It’s only been two months and I’m already so bored of New York City that I have left it behind and moved to Chicago.
…
Okay, that is obviously a lie. I’d chew off an arm before voluntarily leaving this city. Okay, that is obviously a lie as well, but I am, however, on holiday this week. I’m not sure how the rest of this vacation will go, but it can’t possibly get any worse to the way it began. A debacle of an experience at the unbearable Newark International Airport in New Jersey ended with me becoming one of those people who get a “final boarding call” over the airport PA system. “Mr Dunks to gate 22A.” Let it be known that if you ever find yourself in the unfortunate situation of having to spend longer than ten minutes within the general vicinity of Newark International Airport, you should just abort and forget about it. The lone upside about my sojourn to New Jersey was that at least it was quick and affordable to get there, which is something that successive Victoria governments continue to fail at grasping the concept of. Roads: the way of the future (50 years ago)!
I’m travelling with family who made their way over for a holiday. It can definitely be a trying experience being cooped up with anyone for an extended period of time, let alone family. It’s not like you can sit down with them after all is over with and go, “yeah, this ain’t gonna work anymore, sorry.” No refunds on family! Given I won’t see them until another family holiday in 2014 (touch wood that I’m able to afford living here until 2014) I think I can put up with my dad’s extensive repertoire of dad jokes for a week.

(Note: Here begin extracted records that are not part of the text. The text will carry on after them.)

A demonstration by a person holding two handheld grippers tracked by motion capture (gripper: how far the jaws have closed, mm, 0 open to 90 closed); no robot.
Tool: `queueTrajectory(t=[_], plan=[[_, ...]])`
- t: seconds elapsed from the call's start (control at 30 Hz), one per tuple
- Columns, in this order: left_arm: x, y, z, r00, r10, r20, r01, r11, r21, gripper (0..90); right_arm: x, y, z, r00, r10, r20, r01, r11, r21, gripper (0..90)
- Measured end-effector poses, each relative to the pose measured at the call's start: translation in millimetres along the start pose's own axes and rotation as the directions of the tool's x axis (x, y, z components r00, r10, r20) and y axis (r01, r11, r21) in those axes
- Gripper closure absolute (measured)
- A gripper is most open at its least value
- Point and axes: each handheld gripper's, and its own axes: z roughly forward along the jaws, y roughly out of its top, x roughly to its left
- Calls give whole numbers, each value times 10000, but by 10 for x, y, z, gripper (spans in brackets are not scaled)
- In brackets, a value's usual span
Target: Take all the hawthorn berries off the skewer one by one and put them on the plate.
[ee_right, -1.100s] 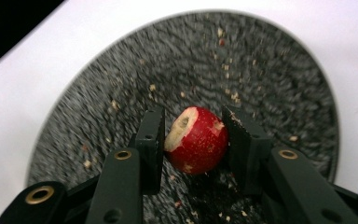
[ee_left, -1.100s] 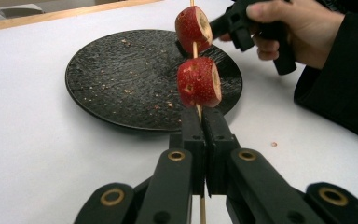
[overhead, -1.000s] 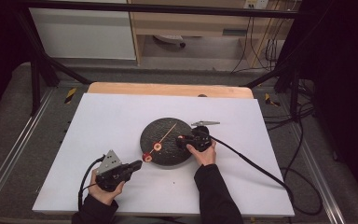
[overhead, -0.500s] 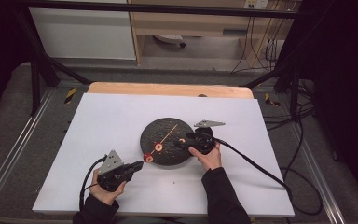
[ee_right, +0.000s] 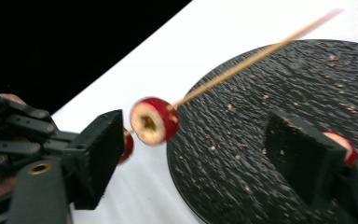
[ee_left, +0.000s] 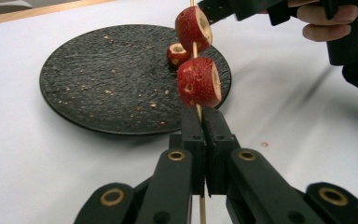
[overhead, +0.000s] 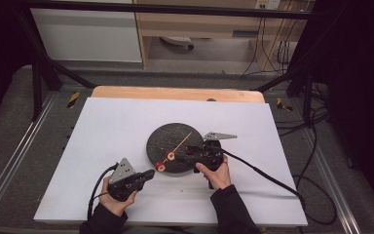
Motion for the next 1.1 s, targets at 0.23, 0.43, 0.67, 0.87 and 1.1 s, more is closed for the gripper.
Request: queueTrajectory(t=[0.23,0.43,0.67,0.87,1.1], plan=[[-50,10,40,9999,66,106,-66,10000,-19,880,3,-54,77,9982,465,-367,-469,9989,-93,353],[-88,16,69,9997,161,201,-161,9999,17,880,0,-89,115,9950,642,-766,-642,9979,24,457],[-105,14,83,9994,210,268,-212,9998,54,880,2,-96,114,9925,679,-1014,-658,9975,238,595],[-104,24,56,9994,229,272,-227,9997,-71,880,-7,-50,82,9913,737,-1087,-724,9973,158,613],[-82,25,11,9995,204,227,-199,9996,-199,880,-84,126,-29,9965,629,-550,-645,9975,-280,615]])
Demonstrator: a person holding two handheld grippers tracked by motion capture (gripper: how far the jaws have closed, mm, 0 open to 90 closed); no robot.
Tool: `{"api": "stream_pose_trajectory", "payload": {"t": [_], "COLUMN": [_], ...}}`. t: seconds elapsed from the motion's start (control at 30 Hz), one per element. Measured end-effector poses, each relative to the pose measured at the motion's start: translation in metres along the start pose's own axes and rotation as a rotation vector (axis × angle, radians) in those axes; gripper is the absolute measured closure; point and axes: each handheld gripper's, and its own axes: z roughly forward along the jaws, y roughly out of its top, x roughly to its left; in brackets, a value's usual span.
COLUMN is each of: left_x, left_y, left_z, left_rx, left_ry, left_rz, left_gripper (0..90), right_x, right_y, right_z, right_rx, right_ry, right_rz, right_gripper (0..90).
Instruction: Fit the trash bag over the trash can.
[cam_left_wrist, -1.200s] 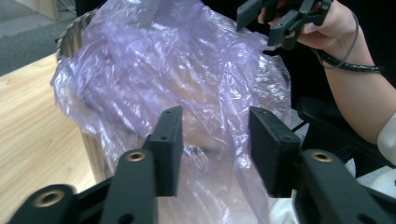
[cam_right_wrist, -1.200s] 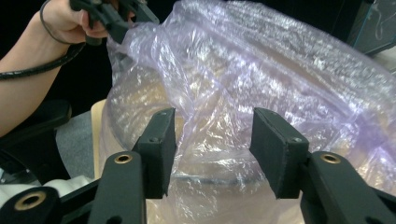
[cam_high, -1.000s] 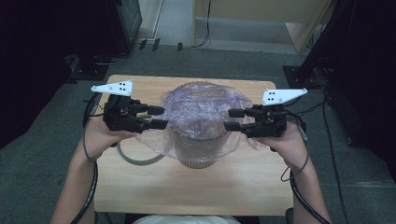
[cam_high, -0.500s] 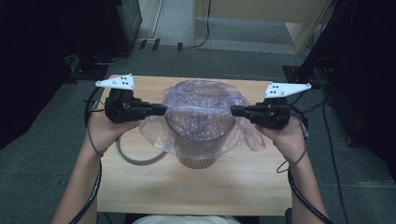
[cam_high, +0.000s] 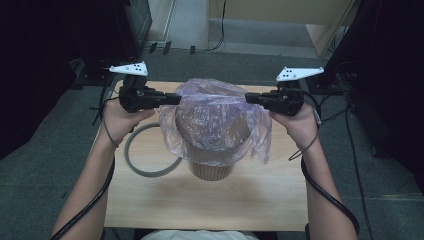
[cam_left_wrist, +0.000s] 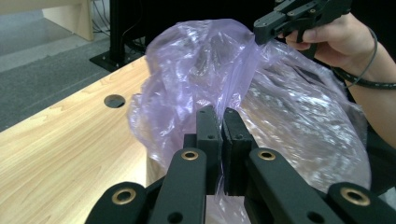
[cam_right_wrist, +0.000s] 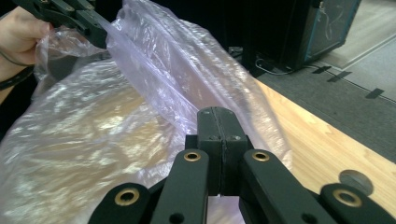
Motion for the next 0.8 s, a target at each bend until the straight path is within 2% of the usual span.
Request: {"api": "stream_pose_trajectory", "payload": {"t": [0.2, 0.4, 0.8], "left_x": [0.016, 0.030, 0.053], "left_y": [0.001, 0.000, -0.004], "left_z": [0.010, 0.018, 0.031], "left_rx": [0.007, 0.003, 0.008], "left_ry": [0.010, 0.007, 0.009], "left_rz": [-0.015, -0.052, -0.129], "left_gripper": [87.7, 87.7, 87.3], "right_x": [-0.014, -0.030, -0.045], "right_y": [0.004, 0.001, -0.007], "right_z": [0.009, 0.019, 0.038], "right_rx": [0.021, 0.026, 0.047], "right_ry": [-0.022, -0.024, -0.039], "right_rz": [0.000, 0.032, 0.057], "right_gripper": [90.0, 90.0, 90.0]}}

First stop was St Louis, a city that sells itself on little else but a giant archway. What a fine arch way it is, for sure; an archway that shimmers above the city and looks out over the mighty Mississippi River like a silver halo. It was built in the 1960s to signify the city as the “gateway to the west” from a time when the expanding American border meant those from the east could spread out across a growing land and dive headfirst into the untold riches and freedom it promised. I guess that’s a fittingly apt metaphor for myself, but that still doesn’t mean the city couldn’t use something else in its tourism brochures.
After that trip it was on to the famous Route 66. Not the southern part that everyone’s seen in road trip movies, but the northern part through the state of Illinois. Travelling along we came across a whole swath of towns that are so small they can actually keep an accurate population tally on their welcome sign. They’re the sort of towns with friendly locals (when you can find them), diners with names like “Shirley’s!” and “Loretta’s!”, where they hang American flags on their front porch just a few metres away from the fake ornamental deer, and where there’s seemingly no shortage of nail salons. Also eerily enough, every town does have an Elm Street… just like Freddy Krueger said!
I didn’t get to buy that vinyl copy of West Side Story’s soundtrack for $1 that I saw in the window of a collectables shop in Elkhart because, of course, they were shut on the Sunday we drove through. But, hey, in that same one-street town I did manage to find a copy of Jane Fonda’s Workout Book (“by Jane Fonda” says the cover in case the title and the giant picture of Jane Fonda doing a leg stretch didn’t suss it out for you) and The Secret History of Kate Bush (& the strange art of pop) by Fred Vermorel for $3 each. They’ll be good kitsch bedroom enliveners for when I finally move into my place in New York City.